[Extracted data entries]
*** Block opens ***

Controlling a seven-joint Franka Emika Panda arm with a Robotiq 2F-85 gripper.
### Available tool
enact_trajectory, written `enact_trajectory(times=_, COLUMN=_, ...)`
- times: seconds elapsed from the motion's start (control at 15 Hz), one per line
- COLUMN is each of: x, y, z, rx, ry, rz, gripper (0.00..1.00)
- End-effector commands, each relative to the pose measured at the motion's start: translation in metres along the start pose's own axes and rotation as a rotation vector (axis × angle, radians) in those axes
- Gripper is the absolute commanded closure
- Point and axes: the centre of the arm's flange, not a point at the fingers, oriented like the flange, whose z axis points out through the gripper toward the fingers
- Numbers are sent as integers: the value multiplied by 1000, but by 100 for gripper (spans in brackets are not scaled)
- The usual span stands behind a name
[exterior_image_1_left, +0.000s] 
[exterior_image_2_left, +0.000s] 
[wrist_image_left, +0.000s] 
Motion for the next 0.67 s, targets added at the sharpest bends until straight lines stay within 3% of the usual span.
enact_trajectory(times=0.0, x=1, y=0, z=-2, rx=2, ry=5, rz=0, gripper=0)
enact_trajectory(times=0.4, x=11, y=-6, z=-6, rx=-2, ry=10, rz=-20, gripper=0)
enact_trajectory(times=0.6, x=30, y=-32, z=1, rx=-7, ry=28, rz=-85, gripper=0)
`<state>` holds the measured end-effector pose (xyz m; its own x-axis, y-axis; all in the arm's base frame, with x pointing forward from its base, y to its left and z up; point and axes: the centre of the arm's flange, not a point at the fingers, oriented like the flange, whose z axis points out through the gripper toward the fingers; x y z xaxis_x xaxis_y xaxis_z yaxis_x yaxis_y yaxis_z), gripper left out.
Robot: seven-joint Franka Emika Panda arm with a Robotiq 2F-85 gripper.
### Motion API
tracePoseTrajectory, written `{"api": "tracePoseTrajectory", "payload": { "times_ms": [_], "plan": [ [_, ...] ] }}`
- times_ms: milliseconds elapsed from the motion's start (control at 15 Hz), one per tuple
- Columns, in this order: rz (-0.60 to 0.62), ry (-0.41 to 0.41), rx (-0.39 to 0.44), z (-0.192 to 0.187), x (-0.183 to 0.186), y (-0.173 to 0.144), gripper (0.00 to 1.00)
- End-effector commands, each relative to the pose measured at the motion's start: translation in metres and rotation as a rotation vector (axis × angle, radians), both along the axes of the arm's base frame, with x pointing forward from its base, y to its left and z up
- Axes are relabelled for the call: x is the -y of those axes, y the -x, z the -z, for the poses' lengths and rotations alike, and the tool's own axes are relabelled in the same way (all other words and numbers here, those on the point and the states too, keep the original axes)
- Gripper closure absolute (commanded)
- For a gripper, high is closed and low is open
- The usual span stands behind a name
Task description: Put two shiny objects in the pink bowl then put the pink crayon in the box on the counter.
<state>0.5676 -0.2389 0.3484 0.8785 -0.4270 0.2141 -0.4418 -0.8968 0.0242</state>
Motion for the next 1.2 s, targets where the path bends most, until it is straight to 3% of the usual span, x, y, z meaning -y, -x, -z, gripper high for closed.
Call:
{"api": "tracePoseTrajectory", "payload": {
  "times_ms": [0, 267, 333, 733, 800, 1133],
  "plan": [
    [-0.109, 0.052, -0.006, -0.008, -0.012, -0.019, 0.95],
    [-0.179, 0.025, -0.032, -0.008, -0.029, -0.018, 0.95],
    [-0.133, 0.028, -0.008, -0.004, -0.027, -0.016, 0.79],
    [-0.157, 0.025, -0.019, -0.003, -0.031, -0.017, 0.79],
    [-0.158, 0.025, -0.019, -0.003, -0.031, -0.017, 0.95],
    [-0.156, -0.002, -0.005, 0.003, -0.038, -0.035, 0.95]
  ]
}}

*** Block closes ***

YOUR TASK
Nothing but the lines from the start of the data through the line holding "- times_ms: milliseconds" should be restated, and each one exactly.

SOLUTION
Controlling a seven-joint Franka Emika Panda arm with a Robotiq 2F-85 gripper.
### Available tool
enact_trajectory, written `enact_trajectory(times=_, COLUMN=_, ...)`
- times: seconds elapsed from the motion's start (control at 15 Hz), one per line
- COLUMN is each of: x, y, z, rx, ry, rz, gripper (0.00..1.00)
- End-effector commands, each relative to the pose measured at the motion's start: translation in metres along the start pose's own axes and rotation as a rotation vector (axis × angle, radians) in those axes
- Gripper is the absolute commanded closure
- Point and axes: the centre of the arm's flange, not a point at the fingers, oriented like the flange, whose z axis points out through the gripper toward the fingers
- Numbers are sent as integers: the value multiplied by 1000, but by 100 for gripper (spans in brackets are not scaled)
- The usual span stands behind a name
[exterior_image_1_left, +0.000s] 
[exterior_image_2_left, +0.000s] 
[wrist_image_left, +0.000s] 
Motion for the next 0.67 s, targets added at the sharpest bends until straight lines stay within 3% of the usual span.
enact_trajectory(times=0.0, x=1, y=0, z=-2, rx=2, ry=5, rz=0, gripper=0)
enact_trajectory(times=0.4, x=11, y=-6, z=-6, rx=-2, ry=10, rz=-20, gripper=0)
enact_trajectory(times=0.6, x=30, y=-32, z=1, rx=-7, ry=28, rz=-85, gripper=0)
`<state>` holds the measured end-effector pose (xyz m; its own x-axis, y-axis; all in the arm's base frame, with x pointing forward from its base, y to its left and z up; point and axes: the centre of the arm's flange, not a point at the fingers, oriented like the flange, whose z axis points out through the gripper toward the fingers; x y z xaxis_x xaxis_y xaxis_z yaxis_x yaxis_y yaxis_z), gripper left out.
Robot: seven-joint Franka Emika Panda arm with a Robotiq 2F-85 gripper.
### Motion API
tracePoseTrajectory, written `{"api": "tracePoseTrajectory", "payload": { "times_ms": [_], "plan": [ [_, ...] ] }}`
- times_ms: milliseconds elapsed from the motion's start (control at 15 Hz), one per tuple

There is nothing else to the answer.